In 2011 alone, the two buses offered clean needles, condoms, HIV and STI testing, and medical counseling and referral to more than 3,500 drug users.

We produced the above video about the Humanitarian Action Fund in 2008. But since then the HIV epidemic in Russia has continued unabated, largely due to the government’s refusal to acknowledge and address the health needs of its most marginalized and vulnerable populations. In St. Petersburg, there are as many as 60,000 people who inject drugs, more than half of whom are living with HIV. 

Despite these steep challenges, Humanitarian Action’s harm reduction buses have continued to reach out to those whose needs are most hidden from society. In 2011 alone, the two buses offered clean needles, condoms, HIV and STI testing, and medical counseling and referral to more than 3,500 drug users. And in response to the widespread prevalence of tuberculosis among drug users in the city, the buses have also begun offering TB screenings.

Recognizing it cannot meet existing needs on its own, Humanitarian Action has pressed for local government support—both political and financial—for these critical services. Even as Putin’s regime intensifies its punitive policies towards drug users, pragmatic government officials in St. Petersburg have come to understand that an effective public health response to the HIV epidemic must include needle exchange and other harm reduction interventions. As a result, the city’s budget has allocated funding for harm reduction for the first time ever—albeit a modest sum in 2013–2015. In this respect, Humanitarian Action’s successes also serve as “a light in the dark” for harm reduction organizations struggling with funding in other Russian cities.

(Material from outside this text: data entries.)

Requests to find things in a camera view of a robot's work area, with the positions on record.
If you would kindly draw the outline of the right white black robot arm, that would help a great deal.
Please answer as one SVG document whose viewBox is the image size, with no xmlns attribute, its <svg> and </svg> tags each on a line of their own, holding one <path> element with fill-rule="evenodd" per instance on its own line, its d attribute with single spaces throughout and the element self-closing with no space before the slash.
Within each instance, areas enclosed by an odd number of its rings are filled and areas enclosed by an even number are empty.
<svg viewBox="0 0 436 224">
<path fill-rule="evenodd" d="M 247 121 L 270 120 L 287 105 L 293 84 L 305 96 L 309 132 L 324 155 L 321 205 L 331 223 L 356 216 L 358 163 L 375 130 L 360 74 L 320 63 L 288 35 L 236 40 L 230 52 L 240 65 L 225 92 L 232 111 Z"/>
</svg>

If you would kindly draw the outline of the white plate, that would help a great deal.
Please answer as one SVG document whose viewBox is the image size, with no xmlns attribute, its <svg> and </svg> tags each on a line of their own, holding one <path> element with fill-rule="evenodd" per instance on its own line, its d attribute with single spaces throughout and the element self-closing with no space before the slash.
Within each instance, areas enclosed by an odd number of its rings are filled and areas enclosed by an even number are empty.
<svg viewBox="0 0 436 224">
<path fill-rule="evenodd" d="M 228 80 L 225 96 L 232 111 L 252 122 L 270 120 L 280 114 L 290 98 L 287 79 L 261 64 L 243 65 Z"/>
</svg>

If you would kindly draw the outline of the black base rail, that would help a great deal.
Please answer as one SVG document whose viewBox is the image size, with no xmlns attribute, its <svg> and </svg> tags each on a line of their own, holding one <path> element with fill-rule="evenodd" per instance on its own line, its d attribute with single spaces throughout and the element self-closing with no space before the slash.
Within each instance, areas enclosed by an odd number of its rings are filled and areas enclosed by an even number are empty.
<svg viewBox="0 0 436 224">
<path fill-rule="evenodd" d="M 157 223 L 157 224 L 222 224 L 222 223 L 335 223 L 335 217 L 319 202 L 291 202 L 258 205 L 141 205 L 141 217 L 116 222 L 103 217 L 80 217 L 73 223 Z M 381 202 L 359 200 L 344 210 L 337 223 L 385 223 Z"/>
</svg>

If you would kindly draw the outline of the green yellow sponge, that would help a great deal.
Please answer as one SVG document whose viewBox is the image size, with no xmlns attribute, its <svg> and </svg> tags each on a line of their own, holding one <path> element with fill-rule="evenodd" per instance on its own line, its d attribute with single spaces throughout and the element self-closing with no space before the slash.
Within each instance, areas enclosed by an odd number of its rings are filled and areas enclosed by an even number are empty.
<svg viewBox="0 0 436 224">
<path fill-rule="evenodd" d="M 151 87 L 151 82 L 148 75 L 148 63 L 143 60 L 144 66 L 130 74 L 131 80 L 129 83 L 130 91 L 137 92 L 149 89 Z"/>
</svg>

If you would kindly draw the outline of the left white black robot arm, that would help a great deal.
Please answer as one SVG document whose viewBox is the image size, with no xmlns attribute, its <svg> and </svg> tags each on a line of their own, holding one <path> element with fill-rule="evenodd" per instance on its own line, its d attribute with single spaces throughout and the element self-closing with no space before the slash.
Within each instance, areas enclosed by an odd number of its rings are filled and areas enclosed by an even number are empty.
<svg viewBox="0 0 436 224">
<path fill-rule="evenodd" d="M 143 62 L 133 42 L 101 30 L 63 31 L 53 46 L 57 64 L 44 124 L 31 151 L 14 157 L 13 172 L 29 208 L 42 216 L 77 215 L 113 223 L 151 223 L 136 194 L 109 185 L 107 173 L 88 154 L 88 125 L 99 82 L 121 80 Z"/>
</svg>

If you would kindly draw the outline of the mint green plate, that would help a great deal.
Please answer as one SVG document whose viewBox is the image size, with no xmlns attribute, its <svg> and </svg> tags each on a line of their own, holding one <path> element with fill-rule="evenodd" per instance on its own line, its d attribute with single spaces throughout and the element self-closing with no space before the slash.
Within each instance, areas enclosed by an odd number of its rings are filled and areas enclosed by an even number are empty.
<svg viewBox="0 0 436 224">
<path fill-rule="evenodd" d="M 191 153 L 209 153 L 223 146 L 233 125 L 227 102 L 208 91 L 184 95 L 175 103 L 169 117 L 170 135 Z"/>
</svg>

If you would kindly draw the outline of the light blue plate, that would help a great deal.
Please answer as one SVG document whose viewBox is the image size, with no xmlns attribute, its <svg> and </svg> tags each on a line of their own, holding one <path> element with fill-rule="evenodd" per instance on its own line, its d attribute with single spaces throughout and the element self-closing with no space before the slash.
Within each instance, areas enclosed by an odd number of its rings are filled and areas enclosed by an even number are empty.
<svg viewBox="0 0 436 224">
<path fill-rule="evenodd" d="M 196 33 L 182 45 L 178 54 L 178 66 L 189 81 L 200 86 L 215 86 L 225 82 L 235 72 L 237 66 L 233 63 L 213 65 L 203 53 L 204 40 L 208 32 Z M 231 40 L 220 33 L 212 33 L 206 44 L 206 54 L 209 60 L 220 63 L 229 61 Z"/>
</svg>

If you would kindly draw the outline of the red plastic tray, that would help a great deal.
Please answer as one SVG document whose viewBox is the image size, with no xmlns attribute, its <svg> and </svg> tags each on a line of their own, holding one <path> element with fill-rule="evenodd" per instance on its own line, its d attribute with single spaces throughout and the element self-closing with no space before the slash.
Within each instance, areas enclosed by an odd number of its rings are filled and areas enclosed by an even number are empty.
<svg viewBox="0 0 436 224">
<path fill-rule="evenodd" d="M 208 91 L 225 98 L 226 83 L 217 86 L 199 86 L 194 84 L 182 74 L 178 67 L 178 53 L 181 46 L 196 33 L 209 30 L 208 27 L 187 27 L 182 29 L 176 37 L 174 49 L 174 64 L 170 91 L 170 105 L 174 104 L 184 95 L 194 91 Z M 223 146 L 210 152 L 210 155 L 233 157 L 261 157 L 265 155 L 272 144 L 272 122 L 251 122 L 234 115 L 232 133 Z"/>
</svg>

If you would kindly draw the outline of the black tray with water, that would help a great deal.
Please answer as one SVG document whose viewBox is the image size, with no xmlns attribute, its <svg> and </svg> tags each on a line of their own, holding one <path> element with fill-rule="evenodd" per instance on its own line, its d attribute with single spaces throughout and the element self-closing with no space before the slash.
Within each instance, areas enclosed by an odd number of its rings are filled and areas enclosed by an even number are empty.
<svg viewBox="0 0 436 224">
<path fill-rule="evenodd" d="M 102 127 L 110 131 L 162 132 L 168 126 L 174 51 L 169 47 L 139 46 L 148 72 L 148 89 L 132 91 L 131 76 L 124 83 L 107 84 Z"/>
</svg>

But in the short term, Humanitarian Action faces daily challenges in keeping its work going. Critical external sources of funding for HIV prevention among drug users and other vulnerable groups have largely dried up. This includes USAID, which was forced to leave the country in the wake of Putin’s re-election, as well as the Global Fund to Fight AIDS, TB and Malaria, which will not fund in Russia after 2014. Meanwhile, the current need is great. After years of service, Humanitarian Action’s buses are now dilapidated and the resources to replace them are missing. We invite you to stay tuned in the coming months as we provide updates about their fundraising campaign to meet this need.

2 Comments

Well drug addiction has been the most dangerous concern around the world. Lot of peoples are everyday making friendship with deadly drugs. Now, whatever actions are humanitarian taking reduce such affliction is admirable, though this community or forum needs to put their best effort as long as they can to overcome health services upon drugs users in St. Petersburg. Thanks.

Many other recreational drugs on the other hand are legal, widely culturally accepted, and at the most have an age restriction on using and/or purchasing them. These include alcohol, tobacco, betel nut, and caffeine products in the west, and in other localised areas of the world drugs such as Khat are common.